Here is the modified code:

#include <stdio.h>

typedef struct 
{
  //char type; \\original commented code
  //char name[50]; \\original commented code
  //int age; \\original commented code
  //double average; \\original commented code
  char type[50];
  char name[50];
  char age[50];
  char average[50];
} Student;

int main(void)
{
  FILE *file;
  file = fopen("file.txt", "r"); 
  if (file == NULL)
  {
    printf("Error opening file.\n");
    return 1;
  }
  Student students[100];
  int read = 0;
  int records = 0;

  do 
  {
    read = fscanf(file,
                  //"%c,%49[^,],%d,%lf\n" \\original commented code
                  "%49[^,],%49[^,],%49[^,],%49[^,]\n",
                  students[records].type, 
                  students[records].name, 
                  students[records].age, 
                  students[records].average); 
                  //students[records].average); 
    
    if (read == 4) records++;

    if (read != 4 && !feof(file))
    {
      printf("File format incorrect.\n");
      return 1;
    }
    
    if (ferror(file))
    {
      printf("Error reading file.\n");
      return 1;
    }

  } while (!feof(file));

  fclose(file);
  
  printf("\n%d records read.\n\n", records);
  
  for (int i = 0; i < records; i++)
    //printf("%c %s %d %.2f\n", \\original commented code
    printf("%s %s %s %.s\n", 
           students[i].type, 
           students[i].name,
           students[i].age,
           students[i].average);
  printf("\n");

  return 0;
}

EDIT 1 I changed the " %49[^,],%49[^,],%49[^,],%49[^\n]",

and got this output:


3 records read.

U Virat Kohli 23
U Serena Williams 22
G Wayne Gretzky 19

There is an improvement in the sense that the file can be parsed but the last column (or item after the last comma of each line) disappears as it should read:

3 records read.

U Virat Kohli 23 95.60
U Serena Williams 22 83.20
G Wayne Gretzky 19 84.20

Here is the source code of the modified version

#include <stdio.h>

typedef struct 
{
  //char type; \\original commented code
  //char name[50]; \\original commented code
  //int age; \\original commented code
  //double average; \\original commented code
  char type[50];
  char name[50];
  char age[50];
  char average[50];
} Student;

int main(void)
{
  FILE *file;
  file = fopen("file.txt", "r"); 
  if (file == NULL)
  {
    printf("Error opening file.\n");
    return 1;
  }
  Student students[100];
  int read = 0;
  int records = 0;

  do 
  {
    read = fscanf(file,
                  //"%c,%49[^,],%d,%lf\n" \\original commented code
                  //"%49[^,],%49[^,],%49[^,],%49[^,\n]",
                  " %49[^,],%49[^,],%49[^,],%49[^\n]",
                  students[records].type, 
                  students[records].name, 
                  students[records].age, 
                  students[records].average); 
                  //students[records].average); 
    
    if (read == 4) records++;

    if (read != 4 && !feof(file))
    {
      printf("File format incorrect.\n");
      return 1;
    }
    
    if (ferror(file))
    {
      printf("Error reading file.\n");
      return 1;
    }

  } while (!feof(file));

  fclose(file);
  
  printf("\n%d records read.\n\n", records);
  
  for (int i = 0; i < records; i++)
    //printf("%c %s %d %.2f\n", \\original commented code
    printf("%s %s %s %.s\n", 
           students[i].type, 
           students[i].name,
           students[i].age,
           students[i].average);
  printf("\n");

  return 0;
}

with the source record file.txt (copied from the original code):

U,Virat Kohli,23,95.6
U,Serena Williams,22,83.2
G,Wayne Gretzky,19,84.2


Solution

  • Rewrite the format string like

    " %49[^,],%49[^,],%49[^,],%49[^\n]",
    

    Pay attention to the leading space in the format string. It allows to skip white space characters.
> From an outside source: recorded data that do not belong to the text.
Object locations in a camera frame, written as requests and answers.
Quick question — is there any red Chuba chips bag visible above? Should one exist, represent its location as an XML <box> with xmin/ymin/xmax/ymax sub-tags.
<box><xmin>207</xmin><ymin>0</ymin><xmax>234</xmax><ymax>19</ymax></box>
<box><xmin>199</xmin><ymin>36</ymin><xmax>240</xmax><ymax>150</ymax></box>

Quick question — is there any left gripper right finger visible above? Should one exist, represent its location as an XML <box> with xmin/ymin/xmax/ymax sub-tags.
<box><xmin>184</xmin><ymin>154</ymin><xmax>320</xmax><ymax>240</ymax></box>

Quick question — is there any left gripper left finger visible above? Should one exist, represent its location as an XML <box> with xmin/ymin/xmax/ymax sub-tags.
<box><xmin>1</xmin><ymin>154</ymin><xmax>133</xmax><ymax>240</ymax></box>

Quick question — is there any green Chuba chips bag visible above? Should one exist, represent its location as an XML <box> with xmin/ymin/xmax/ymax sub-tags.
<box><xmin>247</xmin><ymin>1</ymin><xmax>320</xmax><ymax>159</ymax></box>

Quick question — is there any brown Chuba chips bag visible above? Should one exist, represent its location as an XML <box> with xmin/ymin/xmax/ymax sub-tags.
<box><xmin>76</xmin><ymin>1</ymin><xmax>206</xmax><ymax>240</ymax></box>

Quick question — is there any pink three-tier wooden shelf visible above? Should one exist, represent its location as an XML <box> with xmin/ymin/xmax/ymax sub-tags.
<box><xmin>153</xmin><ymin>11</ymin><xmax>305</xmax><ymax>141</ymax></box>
    I assume that whole records are not ended with a comma.

    Another approach is to declare a character array large enough to store a record from the file and to use fgets instead of scanf. Then you can parse an obtained record using either strtok or sscanf.

    Also in the call of printf

    printf("%s %s %s %.s\n", 
           students[i].type, 
           students[i].name,
           students[i].age,
           students[i].average);
    

    there is incorrect conversion specifier %.s. Instead just write %s.